Fix a constant $C\geq 1$ and let $d=d(n)$ satisfy $d\leq \ln^{C} n$ for every large integer $n$. Denote by $A_n$ the adjacency matrix of a uniform random directed $d$-regular graph on $n$ vertices. We show that, as long as $d\to\infty$ with $n$, the empirical spectral distribution of appropriately rescaled matrix $A_n$ converges weakly in probability to the circular law.

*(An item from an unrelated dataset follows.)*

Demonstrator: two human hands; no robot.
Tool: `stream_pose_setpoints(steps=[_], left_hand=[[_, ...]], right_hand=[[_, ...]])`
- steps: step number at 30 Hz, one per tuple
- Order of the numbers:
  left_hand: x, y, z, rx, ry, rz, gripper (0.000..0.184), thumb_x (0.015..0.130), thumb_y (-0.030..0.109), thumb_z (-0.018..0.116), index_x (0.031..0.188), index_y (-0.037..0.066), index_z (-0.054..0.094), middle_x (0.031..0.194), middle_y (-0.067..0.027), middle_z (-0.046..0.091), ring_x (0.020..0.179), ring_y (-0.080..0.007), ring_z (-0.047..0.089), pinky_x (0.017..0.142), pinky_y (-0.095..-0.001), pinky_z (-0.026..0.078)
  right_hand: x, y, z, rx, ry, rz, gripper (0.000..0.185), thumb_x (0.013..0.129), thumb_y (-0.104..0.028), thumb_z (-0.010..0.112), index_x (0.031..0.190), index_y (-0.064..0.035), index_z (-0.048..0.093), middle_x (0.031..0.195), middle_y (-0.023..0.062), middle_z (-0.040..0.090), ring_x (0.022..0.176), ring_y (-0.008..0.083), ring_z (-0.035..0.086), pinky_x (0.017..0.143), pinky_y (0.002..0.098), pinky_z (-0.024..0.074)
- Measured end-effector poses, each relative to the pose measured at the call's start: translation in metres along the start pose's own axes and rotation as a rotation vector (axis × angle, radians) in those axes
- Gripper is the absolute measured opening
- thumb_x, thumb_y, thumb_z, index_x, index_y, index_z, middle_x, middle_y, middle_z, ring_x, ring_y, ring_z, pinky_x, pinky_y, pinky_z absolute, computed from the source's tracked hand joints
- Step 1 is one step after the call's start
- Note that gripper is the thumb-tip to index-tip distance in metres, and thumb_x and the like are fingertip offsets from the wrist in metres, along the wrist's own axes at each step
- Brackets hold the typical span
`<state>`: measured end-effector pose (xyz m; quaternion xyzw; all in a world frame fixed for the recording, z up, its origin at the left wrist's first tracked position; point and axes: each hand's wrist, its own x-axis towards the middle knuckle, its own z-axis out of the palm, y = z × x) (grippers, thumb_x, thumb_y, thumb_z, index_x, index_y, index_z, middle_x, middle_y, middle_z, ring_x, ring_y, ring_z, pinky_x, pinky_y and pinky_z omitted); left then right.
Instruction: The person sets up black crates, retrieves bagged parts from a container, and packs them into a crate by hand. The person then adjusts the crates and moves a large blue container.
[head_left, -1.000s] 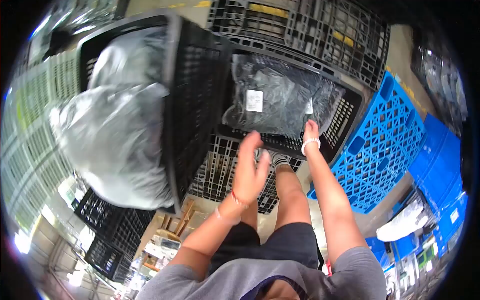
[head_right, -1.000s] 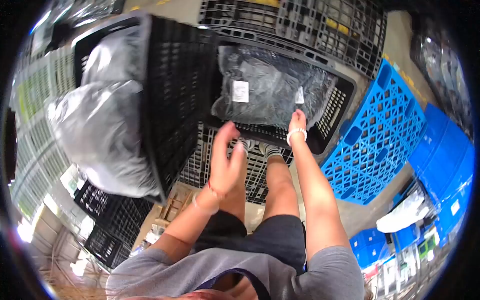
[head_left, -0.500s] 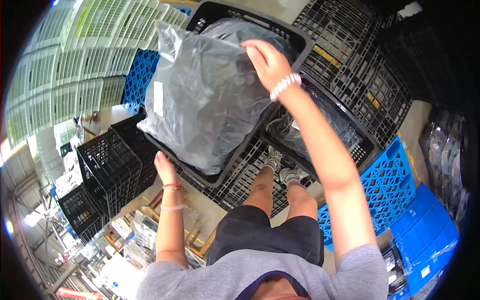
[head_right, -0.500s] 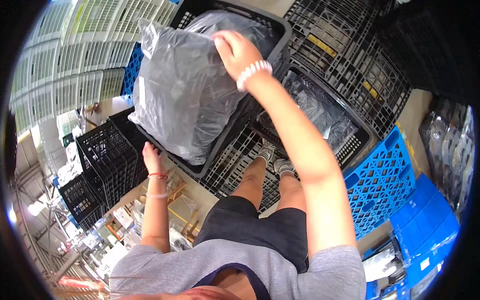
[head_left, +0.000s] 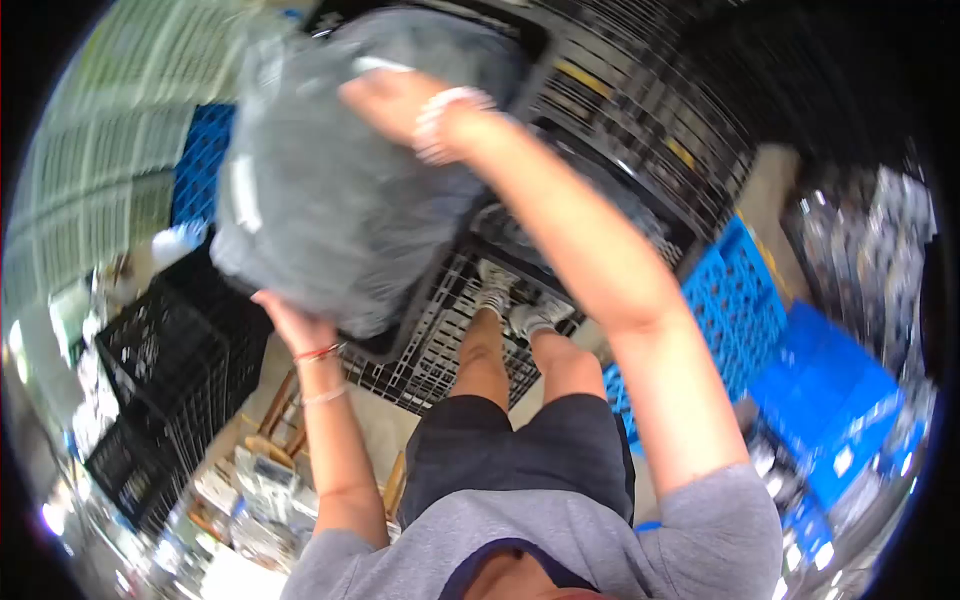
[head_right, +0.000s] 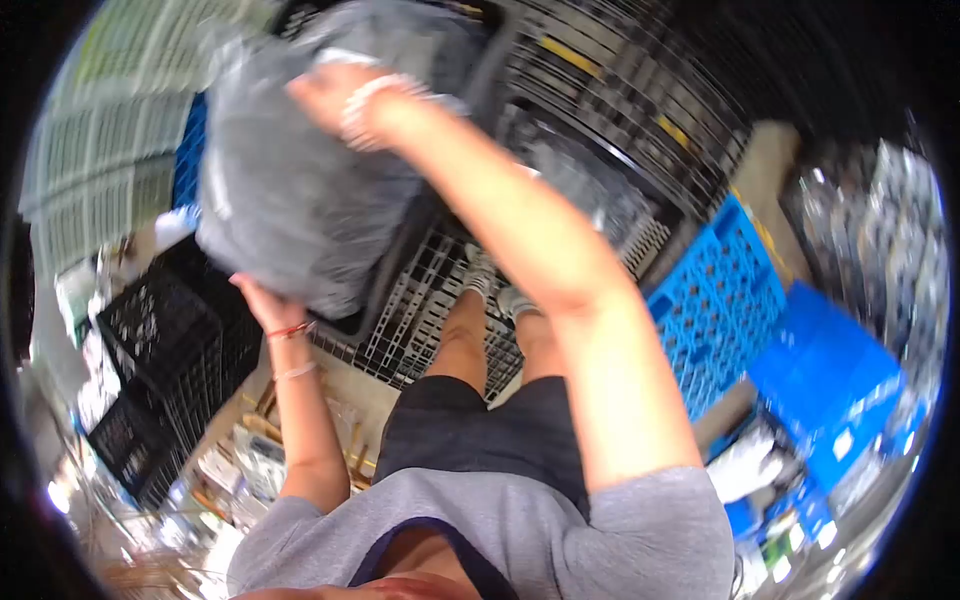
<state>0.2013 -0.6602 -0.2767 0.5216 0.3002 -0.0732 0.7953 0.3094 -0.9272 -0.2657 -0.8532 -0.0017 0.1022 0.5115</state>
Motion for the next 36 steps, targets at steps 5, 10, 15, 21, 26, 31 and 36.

This result, together with an earlier work of Cook, completely settles the problem of weak convergence of the empirical distribution in directed $d$-regular setting with the degree tending to infinity. As a crucial element of our proof, we develop a technique of bounding intermediate singular values of $A_n$ based on studying random normals to rowspaces and on constructing a product structure to deal with the lack of independence between the matrix entries.

中文翻译：

---

稀疏随机正则有向图的循环律

固定一个常量 $C\geq 1$ 并让 $d=d(n)$ 满足 $d\leq \ln^{C} n$ 对于每个大整数 $n$。用$A_n$表示$n$顶点上的均匀随机有向$d$-正则图的邻接矩阵。我们表明，只要 $d\to\infty$ 与 $n$，适当重新缩放的矩阵 $A_n$ 的经验谱分布在概率上会弱收敛于循环定律。这一结果与库克的早期工作一起，彻底解决了度数趋于无穷大的有向 $d$-正则设置中经验分布弱收敛的问题。作为我们证明的一个关键要素，我们基于研究行空间的随机法线和构建乘积结构来处理矩阵条目之间缺乏独立性的问题，开发了一种限制 $A_n$ 中间奇异值的技术。